**Exercise instructions**
What lines below include the word "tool"? Copy each one.
_ _ _ _ _
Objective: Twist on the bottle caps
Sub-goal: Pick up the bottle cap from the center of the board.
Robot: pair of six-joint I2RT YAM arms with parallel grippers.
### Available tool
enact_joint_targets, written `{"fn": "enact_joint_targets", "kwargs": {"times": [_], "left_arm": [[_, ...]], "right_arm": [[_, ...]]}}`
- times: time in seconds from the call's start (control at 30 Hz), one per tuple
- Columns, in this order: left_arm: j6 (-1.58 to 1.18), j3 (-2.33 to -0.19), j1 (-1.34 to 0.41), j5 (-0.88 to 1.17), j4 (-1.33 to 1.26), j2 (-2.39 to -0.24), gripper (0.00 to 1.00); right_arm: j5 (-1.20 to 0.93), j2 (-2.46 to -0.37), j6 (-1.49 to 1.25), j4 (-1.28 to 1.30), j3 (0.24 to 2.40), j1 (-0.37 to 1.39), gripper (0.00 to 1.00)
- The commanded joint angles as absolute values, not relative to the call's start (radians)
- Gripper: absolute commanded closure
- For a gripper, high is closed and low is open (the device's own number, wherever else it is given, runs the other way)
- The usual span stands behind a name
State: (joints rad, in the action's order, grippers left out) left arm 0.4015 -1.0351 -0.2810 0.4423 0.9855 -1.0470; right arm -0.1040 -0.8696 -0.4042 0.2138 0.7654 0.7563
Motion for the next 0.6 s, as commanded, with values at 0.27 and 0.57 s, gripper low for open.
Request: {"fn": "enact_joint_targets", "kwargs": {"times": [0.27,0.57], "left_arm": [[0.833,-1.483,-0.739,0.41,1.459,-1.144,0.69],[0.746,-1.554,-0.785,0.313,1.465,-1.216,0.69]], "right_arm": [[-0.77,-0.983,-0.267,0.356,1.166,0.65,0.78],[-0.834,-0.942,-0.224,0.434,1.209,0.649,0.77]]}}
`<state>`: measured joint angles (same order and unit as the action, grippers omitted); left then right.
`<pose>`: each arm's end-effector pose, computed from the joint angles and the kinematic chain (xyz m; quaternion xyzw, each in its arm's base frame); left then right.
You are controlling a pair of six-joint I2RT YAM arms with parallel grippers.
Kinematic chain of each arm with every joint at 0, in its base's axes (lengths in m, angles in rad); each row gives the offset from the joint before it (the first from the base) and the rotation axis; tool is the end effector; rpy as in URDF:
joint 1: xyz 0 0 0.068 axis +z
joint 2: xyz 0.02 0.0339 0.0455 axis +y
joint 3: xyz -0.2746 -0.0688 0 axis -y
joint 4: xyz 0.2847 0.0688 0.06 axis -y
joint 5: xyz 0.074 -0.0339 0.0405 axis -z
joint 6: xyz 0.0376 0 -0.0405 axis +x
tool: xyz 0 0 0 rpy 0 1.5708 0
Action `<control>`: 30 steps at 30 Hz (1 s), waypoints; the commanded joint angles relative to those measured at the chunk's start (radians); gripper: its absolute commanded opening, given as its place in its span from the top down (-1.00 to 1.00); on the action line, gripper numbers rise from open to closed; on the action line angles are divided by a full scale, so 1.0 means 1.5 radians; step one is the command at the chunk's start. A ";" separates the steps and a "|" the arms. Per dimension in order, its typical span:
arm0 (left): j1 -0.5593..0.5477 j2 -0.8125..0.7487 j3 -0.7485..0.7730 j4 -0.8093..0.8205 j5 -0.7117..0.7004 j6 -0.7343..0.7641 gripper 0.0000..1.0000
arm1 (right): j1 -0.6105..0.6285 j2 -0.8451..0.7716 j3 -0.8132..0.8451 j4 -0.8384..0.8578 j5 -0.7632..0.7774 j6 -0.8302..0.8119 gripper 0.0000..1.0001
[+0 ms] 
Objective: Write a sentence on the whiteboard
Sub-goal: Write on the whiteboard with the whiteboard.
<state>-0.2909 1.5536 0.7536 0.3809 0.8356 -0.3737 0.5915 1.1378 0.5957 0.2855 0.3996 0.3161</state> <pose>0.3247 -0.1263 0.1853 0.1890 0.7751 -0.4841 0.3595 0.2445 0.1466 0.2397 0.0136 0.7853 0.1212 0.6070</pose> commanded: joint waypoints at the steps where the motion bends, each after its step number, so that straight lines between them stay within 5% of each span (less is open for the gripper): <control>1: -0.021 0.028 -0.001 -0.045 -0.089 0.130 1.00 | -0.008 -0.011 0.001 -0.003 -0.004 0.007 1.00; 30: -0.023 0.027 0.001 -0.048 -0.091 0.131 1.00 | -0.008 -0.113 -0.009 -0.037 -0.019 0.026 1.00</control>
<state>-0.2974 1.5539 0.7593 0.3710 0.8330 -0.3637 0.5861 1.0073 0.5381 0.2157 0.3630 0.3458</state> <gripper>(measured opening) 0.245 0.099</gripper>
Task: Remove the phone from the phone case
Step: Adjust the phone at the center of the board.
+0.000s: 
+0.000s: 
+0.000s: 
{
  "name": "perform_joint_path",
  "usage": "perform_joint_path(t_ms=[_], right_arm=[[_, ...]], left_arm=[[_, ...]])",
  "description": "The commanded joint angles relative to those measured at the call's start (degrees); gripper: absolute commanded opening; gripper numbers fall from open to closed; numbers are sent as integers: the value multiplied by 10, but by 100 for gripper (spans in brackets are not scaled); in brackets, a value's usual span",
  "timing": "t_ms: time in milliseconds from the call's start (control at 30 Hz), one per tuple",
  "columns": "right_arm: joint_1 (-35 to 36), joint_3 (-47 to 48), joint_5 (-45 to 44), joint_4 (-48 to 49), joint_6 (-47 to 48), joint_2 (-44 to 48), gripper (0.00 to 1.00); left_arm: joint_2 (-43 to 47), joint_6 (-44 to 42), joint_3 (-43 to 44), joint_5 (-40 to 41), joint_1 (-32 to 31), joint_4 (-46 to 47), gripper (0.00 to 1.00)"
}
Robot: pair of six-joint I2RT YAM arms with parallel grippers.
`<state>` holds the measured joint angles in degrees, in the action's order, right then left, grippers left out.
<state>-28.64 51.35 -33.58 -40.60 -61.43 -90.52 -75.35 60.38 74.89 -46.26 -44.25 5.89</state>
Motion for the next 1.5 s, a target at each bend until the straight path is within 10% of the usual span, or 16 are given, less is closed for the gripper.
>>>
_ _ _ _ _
**Result**
### Available tool
Kinematic chain of each arm with every joint at 0, in its base's axes (lengths in m, angles in rad); each row gives the offset from the joint before it (the first from the base) and the rotation axis; tool is the end effector; rpy as in URDF:
tool: xyz 0 0 0 rpy 0 1.5708 0

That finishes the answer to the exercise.